● Problem: What lines of the material below include the string "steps"? Copy all of them.

● Source data:
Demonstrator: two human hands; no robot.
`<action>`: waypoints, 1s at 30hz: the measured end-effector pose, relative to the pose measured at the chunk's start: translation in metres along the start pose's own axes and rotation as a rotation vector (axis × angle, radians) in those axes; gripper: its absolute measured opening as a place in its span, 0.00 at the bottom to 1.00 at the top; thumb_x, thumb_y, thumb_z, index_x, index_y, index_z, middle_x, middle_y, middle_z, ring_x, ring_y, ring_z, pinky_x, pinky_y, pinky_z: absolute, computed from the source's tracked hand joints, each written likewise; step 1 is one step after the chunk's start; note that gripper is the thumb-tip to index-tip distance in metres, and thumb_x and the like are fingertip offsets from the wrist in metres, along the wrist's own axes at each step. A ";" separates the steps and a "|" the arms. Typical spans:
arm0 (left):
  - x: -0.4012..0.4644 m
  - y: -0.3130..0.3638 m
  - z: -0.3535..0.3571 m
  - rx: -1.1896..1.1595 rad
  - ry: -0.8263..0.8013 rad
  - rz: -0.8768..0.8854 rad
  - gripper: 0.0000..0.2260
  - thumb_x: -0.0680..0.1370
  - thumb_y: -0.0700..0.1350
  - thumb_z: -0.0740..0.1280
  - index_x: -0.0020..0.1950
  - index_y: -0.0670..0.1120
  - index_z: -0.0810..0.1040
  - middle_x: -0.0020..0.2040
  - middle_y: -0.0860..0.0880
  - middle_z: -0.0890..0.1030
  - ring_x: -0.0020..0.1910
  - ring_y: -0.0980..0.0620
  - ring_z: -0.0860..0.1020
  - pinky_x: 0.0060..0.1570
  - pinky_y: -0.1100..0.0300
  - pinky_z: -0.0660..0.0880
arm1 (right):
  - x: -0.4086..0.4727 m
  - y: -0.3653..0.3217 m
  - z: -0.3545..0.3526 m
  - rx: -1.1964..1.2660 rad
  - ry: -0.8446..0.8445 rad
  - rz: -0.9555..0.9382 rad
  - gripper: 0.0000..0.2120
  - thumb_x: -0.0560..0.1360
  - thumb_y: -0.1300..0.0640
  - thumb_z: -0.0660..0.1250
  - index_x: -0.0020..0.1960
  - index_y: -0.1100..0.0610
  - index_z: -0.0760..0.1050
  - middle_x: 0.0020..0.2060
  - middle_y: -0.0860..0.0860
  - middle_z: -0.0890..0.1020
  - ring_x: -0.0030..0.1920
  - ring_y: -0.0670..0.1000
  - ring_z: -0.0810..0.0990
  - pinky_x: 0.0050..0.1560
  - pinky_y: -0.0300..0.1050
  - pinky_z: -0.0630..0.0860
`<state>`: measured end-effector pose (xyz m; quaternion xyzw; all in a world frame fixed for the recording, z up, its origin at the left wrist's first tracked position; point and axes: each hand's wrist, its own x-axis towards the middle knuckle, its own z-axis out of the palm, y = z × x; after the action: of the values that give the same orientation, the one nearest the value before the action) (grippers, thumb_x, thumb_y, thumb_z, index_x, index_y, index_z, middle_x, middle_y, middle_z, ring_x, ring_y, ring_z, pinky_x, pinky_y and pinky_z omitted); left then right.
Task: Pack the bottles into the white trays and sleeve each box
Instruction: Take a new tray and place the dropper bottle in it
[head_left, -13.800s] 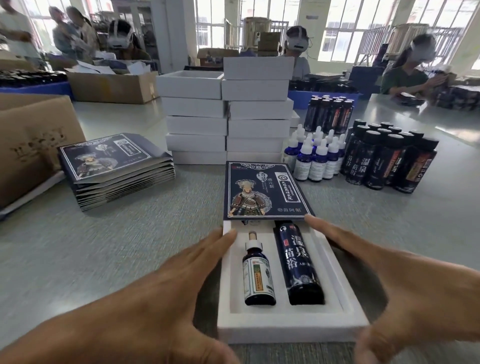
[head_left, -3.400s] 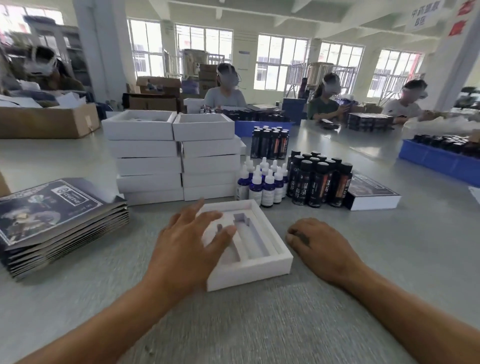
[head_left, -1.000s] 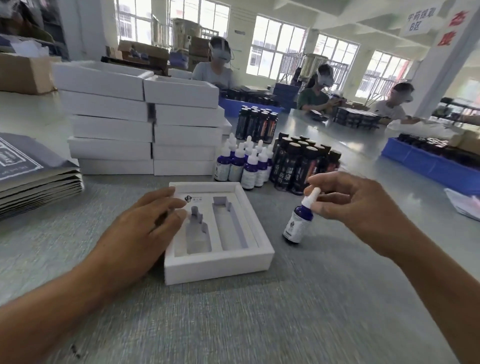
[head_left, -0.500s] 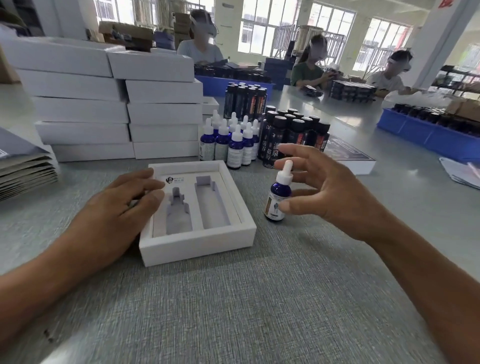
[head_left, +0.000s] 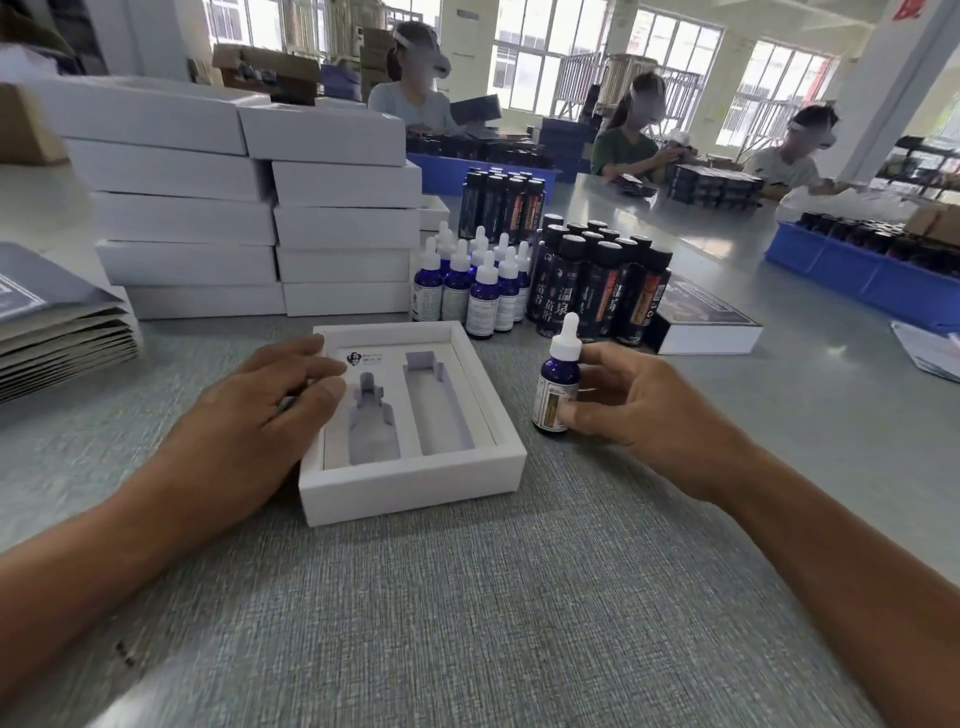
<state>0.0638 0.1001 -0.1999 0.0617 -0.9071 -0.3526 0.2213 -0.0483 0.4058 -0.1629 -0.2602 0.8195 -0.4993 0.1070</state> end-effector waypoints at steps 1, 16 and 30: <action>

● Response to this task:
`<action>`: waypoints, 1s at 30hz: the measured end-effector pose, relative to the pose measured at the chunk's start: translation in metres along the start pose's own axes and rotation as a rotation vector (axis × angle, radians) in those axes; gripper: its absolute measured opening as a place in its span, 0.00 at the bottom to 1.00 at the top; thumb_x, thumb_y, thumb_z, index_x, index_y, index_z, middle_x, middle_y, middle_z, ring_x, ring_y, ring_z, pinky_x, pinky_y, pinky_z: absolute, computed from the source's tracked hand joints, each written likewise; step 1 is one step after the chunk's start; note that gripper is the thumb-tip to index-tip distance in metres, and thumb_x and the like are fingertip offsets from the wrist in metres, along the wrist's own axes at each step. A ";" separates the steps and a "|" the arms. Typical spans:
<state>0.0638 0.1001 -0.1999 0.0617 -0.9071 -0.3526 0.2213 -0.0483 0.4058 -0.1629 -0.2602 0.8195 -0.4993 0.1070</state> end-effector waypoints at steps 1, 16 and 30: <action>

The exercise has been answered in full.